**Task objective**
Leaving out the images, please reproduce each line below exactly.

::::::::::

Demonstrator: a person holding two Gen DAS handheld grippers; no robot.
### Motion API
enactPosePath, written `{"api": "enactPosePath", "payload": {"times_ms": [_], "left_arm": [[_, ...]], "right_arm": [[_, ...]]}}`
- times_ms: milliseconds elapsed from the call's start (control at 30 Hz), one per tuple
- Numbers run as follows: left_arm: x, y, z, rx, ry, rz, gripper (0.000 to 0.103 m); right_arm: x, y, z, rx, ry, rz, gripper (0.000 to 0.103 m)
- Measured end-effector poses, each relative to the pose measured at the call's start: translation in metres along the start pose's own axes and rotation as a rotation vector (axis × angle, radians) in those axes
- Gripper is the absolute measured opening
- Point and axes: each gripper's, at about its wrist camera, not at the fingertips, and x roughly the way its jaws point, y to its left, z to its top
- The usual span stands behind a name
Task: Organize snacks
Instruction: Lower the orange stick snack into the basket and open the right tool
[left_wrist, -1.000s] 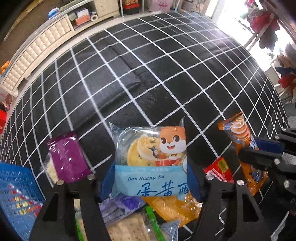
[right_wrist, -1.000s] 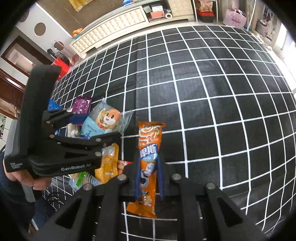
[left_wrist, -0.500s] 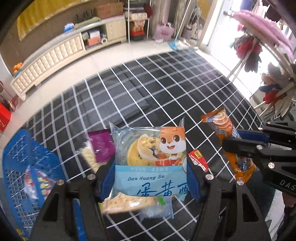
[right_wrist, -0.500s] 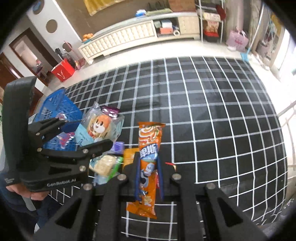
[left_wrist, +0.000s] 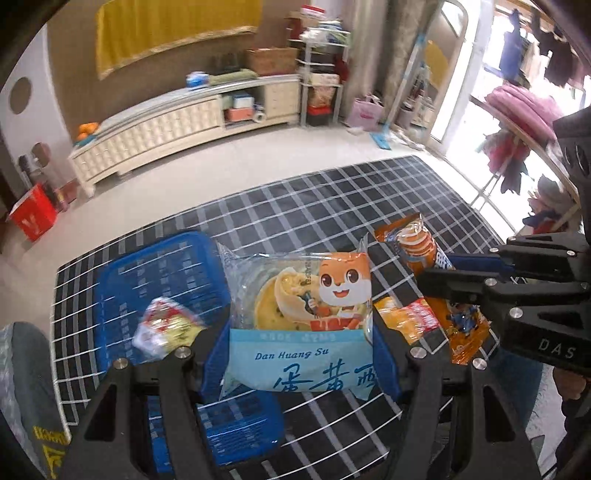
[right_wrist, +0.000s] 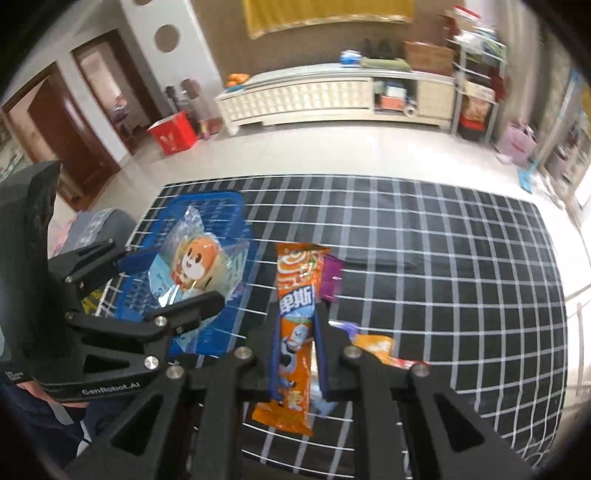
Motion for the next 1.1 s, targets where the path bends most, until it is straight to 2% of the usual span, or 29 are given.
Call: {"api": "enactPosePath", "payload": {"times_ms": [233,500,733,900,1033,1100], "left_arm": [[-0.035,0.07,-0.029,-0.064,-0.043,0.075,0.064],[-0.04,0.134,-0.052,-0.146,-0.035,0.117,0.064],[-0.023,0.161,-0.055,-0.184,-0.002,0.109,0.064],[-0.008,0.166,-0.051,-0.176,0.015,0.098,0.064],[0.003,0.167,-0.046,-0.176,0.025,0.097,0.064],[0.005,0.167,-0.045,-0.175,0.022,0.109,0.064]], "right_arm": [[0.035,0.059,0.023,-0.085,0.03,0.058,0.02],[0.081,0.115,0.038,-0.171,0.093,0.065,0.02],[0.117,0.13,0.049,-0.205,0.149,0.027,0.02],[0.139,0.131,0.061,-0.221,0.181,-0.013,0.02],[0.158,0.133,0.071,-0.267,0.177,-0.107,0.02],[0.165,0.132,0.075,-0.284,0.164,-0.123,0.023]]}}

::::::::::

**Solved problem**
Demonstrator: a person holding two Gen DAS handheld grippers; no robot.
### Motion API
enactPosePath, written `{"api": "enactPosePath", "payload": {"times_ms": [_], "left_arm": [[_, ...]], "right_arm": [[_, ...]]}}`
- times_ms: milliseconds elapsed from the call's start (control at 30 Hz), one per tuple
- Numbers run as follows: left_arm: x, y, z, rx, ry, rz, gripper (0.000 to 0.103 m); right_arm: x, y, z, rx, ry, rz, gripper (0.000 to 0.103 m)
- Measured end-effector poses, each relative to the pose measured at the call's start: translation in metres along the start pose's own axes and rotation as a rotation vector (axis × angle, radians) in those axes
- Gripper is the absolute measured opening
- Point and axes: each gripper's, at about its wrist camera, not at the fingertips, and x roughly the way its jaws point, y to its left, z to its top
- The usual span stands behind a name
Task: Organize snacks
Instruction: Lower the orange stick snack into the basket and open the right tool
[left_wrist, -1.000s] 
[right_wrist, -1.000s] 
[left_wrist, -0.500s] 
[right_wrist, -0.500s] 
[left_wrist, +0.000s] 
[right_wrist, +0.000s] 
Motion for the next 1.1 s, targets where the path bends most, until it is straight to 2% of the usual span, or 29 are given.
Call: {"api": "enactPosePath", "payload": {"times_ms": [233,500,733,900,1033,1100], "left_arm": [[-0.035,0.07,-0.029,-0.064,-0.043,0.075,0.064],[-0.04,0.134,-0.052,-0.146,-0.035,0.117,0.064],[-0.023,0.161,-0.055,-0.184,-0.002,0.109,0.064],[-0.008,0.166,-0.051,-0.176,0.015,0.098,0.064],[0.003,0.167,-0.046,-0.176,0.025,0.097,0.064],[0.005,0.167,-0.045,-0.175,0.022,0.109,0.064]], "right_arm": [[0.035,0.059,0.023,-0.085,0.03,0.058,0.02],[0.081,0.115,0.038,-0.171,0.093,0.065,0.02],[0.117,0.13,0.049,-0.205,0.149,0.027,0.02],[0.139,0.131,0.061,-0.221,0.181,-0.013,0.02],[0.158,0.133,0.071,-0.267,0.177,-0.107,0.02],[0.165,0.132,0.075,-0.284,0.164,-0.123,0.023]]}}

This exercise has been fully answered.